Outros intérpretes postulam que “não discernir o corpo” é desprezar a mútua comunhão que resulta da obra de Cristo, ideia que é “zipada” nas palavras “corpo de Cristo.” F. F. Bruce sumariza essa tese ao dizer que, “quando eles partiam o pão que era o símbolo do corpo de Cristo, eles relembravam seu auto-sacrifício [sic] na cruz, mas também declaravam participar todos juntos do seu corpo coletivo. Por isso, se eles, na prática, negavam a unidade que professavam simbolicamente na Ceia, estavam comendo e bebendo de modo indigno, profanando, assim, o corpo e o sangue do Senhor; se eles comiam e bebiam “sem discernir o corpo”, estavam "comendo e bebendo condenação para si mesmos”.
O termo “corpo”, neste contexto, refere-se, muito provavelmente, tanto para se dizer acerca do corpo físico de Cristo (referência ao “corpo e sangue” do Senhor em v. 27), quanto para descrever a igreja como o corpo de Cristo no sentido comunitário (como em 1Cor. 10 e 12). Ceia do Senhor é uma ilustração vívida do primeiro corpo (Cristo) que deve ser administrada no segundo (a igreja).
O argumento apresentado até aqui ganha força com a análise do imperativo “examine” a si mesmo no verso 28 de 1Coríntios 11. Esta é uma ordem à introspecção e autoavaliação. Muitas vezes, esse exame ou teste é realizado por mais de uma pessoa (1Ts 2.4; 1Tm 3.10), mas aqui ele claramente se refere às ações executadas por cada participante (cf. 1Co 3.13; 2Co 13.5; Gl 6.4). A ambiguidade do texto nos conduz em duas direções: devemos examinar se já temos o perdão de Cristo e o conhecemos verdadeiramente, e assim fazemos parte do corpo de Cristo?
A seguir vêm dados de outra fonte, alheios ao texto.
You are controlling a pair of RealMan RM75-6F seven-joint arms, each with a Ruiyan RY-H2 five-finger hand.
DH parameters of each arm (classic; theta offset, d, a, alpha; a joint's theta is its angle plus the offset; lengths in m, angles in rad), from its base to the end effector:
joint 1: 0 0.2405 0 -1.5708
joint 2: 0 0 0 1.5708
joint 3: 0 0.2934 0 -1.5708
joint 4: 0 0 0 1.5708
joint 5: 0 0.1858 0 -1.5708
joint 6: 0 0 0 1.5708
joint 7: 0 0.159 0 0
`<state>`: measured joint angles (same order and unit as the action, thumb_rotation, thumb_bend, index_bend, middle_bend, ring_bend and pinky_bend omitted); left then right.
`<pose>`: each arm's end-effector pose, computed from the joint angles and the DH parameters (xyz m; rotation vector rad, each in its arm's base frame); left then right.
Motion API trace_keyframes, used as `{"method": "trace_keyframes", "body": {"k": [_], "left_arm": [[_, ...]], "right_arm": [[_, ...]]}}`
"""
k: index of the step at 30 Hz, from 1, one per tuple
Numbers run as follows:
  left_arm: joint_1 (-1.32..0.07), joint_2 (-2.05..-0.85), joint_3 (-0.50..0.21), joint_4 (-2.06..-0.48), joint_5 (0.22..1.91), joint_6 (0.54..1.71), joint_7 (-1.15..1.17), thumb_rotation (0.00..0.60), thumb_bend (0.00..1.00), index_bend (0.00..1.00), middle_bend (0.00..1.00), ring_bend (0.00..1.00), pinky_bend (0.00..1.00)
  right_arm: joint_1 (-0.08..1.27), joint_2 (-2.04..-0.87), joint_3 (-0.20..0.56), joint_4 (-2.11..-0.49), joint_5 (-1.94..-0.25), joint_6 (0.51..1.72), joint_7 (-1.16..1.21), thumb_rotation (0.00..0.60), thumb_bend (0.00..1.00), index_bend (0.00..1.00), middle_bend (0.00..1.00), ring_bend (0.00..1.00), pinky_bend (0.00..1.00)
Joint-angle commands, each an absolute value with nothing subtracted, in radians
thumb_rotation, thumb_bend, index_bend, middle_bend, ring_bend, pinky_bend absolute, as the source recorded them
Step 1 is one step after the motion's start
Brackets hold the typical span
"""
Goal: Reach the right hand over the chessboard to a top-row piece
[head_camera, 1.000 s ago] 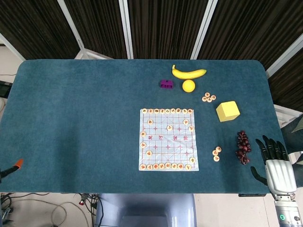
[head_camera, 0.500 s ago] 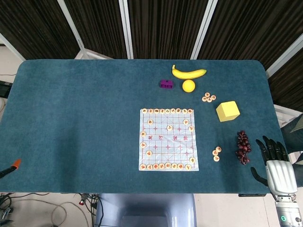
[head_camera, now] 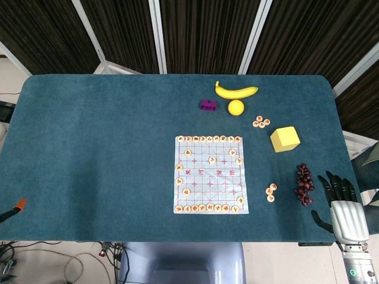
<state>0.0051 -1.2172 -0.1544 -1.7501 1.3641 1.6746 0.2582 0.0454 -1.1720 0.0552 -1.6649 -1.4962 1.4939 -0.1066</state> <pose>-0.3285 0.1778 0.2052 -1.0646 -0.8149 -0.8714 -0.3295 -0.1839 0.1774 1.3594 -0.9215 0.8839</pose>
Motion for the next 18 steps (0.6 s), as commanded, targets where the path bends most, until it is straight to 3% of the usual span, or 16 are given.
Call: {"method": "trace_keyframes", "body": {"k": [1, 10, 18], "left_arm": [[0.007, -1.216, -0.155, -1.755, 1.359, 1.674, 0.260, 0.600, 0.04, 0.05, 0.00, 0.00, 0.07], [0.005, -1.217, -0.152, -1.757, 1.364, 1.671, 0.264, 0.600, 0.04, 0.05, 0.00, 0.00, 0.07], [0.002, -1.222, -0.150, -1.756, 1.366, 1.668, 0.270, 0.600, 0.04, 0.05, 0.00, 0.00, 0.07]], "right_arm": [[0.050, -1.172, 0.056, -1.666, -1.483, 1.476, -0.085, 0.600, 0.37, 0.09, 0.00, 0.00, 0.07], [0.138, -1.114, 0.088, -1.713, -1.464, 1.349, -0.085, 0.600, 0.37, 0.09, 0.00, 0.00, 0.07], [0.298, -1.055, 0.190, -1.810, -1.341, 1.147, -0.112, 0.600, 0.37, 0.11, 0.00, 0.00, 0.07]]}}
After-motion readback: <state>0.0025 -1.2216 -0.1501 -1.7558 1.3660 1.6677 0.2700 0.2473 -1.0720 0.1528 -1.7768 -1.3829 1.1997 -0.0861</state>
Ou, devemos examinar se estamos vivendo em profunda comunhão e assim estamos vivendo como quem faz parte do corpo de Cristo? Não há nenhuma evidência conclusiva que nos obriga a escolher entre estes dois pontos de vista. O texto parece dar margem para as duas coisas quando o analisamos à luz do contexto imediato e remoto. Então, ao que parece, a Ceia é tanto um momento de refletir sobre a nossa união com Cristo, como também, de ponderar sobre nossa comunhão com seu corpo, a igreja visível que se reune comunitariamente para a adoração.
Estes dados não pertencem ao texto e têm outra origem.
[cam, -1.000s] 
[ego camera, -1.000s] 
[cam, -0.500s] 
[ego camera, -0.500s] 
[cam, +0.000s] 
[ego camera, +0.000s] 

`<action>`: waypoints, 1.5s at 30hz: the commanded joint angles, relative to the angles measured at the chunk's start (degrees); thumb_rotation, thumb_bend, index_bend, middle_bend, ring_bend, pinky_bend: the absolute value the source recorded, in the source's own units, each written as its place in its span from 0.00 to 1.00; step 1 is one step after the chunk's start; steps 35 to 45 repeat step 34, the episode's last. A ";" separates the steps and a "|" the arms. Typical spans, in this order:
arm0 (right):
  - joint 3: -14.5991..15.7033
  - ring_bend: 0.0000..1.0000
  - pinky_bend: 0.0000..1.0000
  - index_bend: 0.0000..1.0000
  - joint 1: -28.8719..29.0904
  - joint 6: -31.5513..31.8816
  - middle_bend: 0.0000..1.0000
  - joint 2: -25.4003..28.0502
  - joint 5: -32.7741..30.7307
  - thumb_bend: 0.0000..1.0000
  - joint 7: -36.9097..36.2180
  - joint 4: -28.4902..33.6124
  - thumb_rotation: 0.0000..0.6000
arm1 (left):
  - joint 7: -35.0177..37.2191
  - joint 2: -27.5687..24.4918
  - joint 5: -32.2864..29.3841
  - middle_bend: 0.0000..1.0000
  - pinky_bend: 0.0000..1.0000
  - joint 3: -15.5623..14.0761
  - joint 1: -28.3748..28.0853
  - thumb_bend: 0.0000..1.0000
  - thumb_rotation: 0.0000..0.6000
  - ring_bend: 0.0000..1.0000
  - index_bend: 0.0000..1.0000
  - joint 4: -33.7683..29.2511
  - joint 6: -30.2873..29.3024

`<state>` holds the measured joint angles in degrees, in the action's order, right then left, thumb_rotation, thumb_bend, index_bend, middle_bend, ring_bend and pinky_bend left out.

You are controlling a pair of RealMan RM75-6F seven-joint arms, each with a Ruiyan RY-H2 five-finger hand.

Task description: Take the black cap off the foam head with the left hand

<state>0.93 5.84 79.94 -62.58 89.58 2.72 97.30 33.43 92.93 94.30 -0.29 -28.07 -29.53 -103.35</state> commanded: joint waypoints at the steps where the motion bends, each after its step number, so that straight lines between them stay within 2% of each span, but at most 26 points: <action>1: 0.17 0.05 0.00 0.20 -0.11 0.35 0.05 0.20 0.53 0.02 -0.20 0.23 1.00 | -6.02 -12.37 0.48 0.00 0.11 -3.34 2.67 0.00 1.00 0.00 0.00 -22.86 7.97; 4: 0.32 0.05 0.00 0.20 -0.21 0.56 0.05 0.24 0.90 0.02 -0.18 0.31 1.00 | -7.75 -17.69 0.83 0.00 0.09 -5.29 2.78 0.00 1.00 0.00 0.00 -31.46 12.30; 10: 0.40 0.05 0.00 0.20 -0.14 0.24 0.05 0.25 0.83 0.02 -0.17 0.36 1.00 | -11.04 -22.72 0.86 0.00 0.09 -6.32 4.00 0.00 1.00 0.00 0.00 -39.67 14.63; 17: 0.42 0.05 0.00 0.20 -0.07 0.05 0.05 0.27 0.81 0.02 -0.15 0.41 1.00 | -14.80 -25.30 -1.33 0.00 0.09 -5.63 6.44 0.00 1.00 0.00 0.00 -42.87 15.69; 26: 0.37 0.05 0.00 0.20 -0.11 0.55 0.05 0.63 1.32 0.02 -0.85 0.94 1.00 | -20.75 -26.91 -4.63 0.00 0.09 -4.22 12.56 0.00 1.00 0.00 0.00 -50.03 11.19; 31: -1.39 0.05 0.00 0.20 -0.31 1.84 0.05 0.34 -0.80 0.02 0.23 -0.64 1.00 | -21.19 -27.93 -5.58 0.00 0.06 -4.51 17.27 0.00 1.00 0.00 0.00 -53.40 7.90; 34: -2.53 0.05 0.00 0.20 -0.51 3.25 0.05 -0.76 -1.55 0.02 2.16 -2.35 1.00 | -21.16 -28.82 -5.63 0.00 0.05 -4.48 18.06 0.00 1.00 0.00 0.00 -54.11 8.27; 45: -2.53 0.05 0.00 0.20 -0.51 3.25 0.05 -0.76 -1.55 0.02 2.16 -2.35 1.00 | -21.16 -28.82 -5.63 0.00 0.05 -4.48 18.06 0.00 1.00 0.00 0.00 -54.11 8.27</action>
Em suma, “discernir o corpo” e “examinando a si mesmo” implica tanto olhar para dentro e entender a obra salvadora de Cristo, como também olhar para fora para valorizar e aprofundar a comunhão de todo o povo de Deus, em assembleia com presença física. A Ceia online pode ser vista naturalmente como uma versão contemporânea da adoração que dispensa ajuntamento. Como observou o pastor Filipe Fontes "há uma agenda em curso para tornar individual o que Deus projetou para ser experimentado no contexto da vida comunitária", isso já está acontecendo com algumas atividades da igreja e, se não tivermos o devido cuidado, acontecerá com o culto e, consequentemente, com a Ceia.
Mas pastor, o povo de Deus está faminto e desejoso de se alimentar da mesa do Senhor. Vamos deixá-lo privado da mesa do Senhor? Essa escassez tornará o encontro a volta da mesa do Senhor ainda mais significativo quando tudo voltar ao normal. Vale a pena esperar.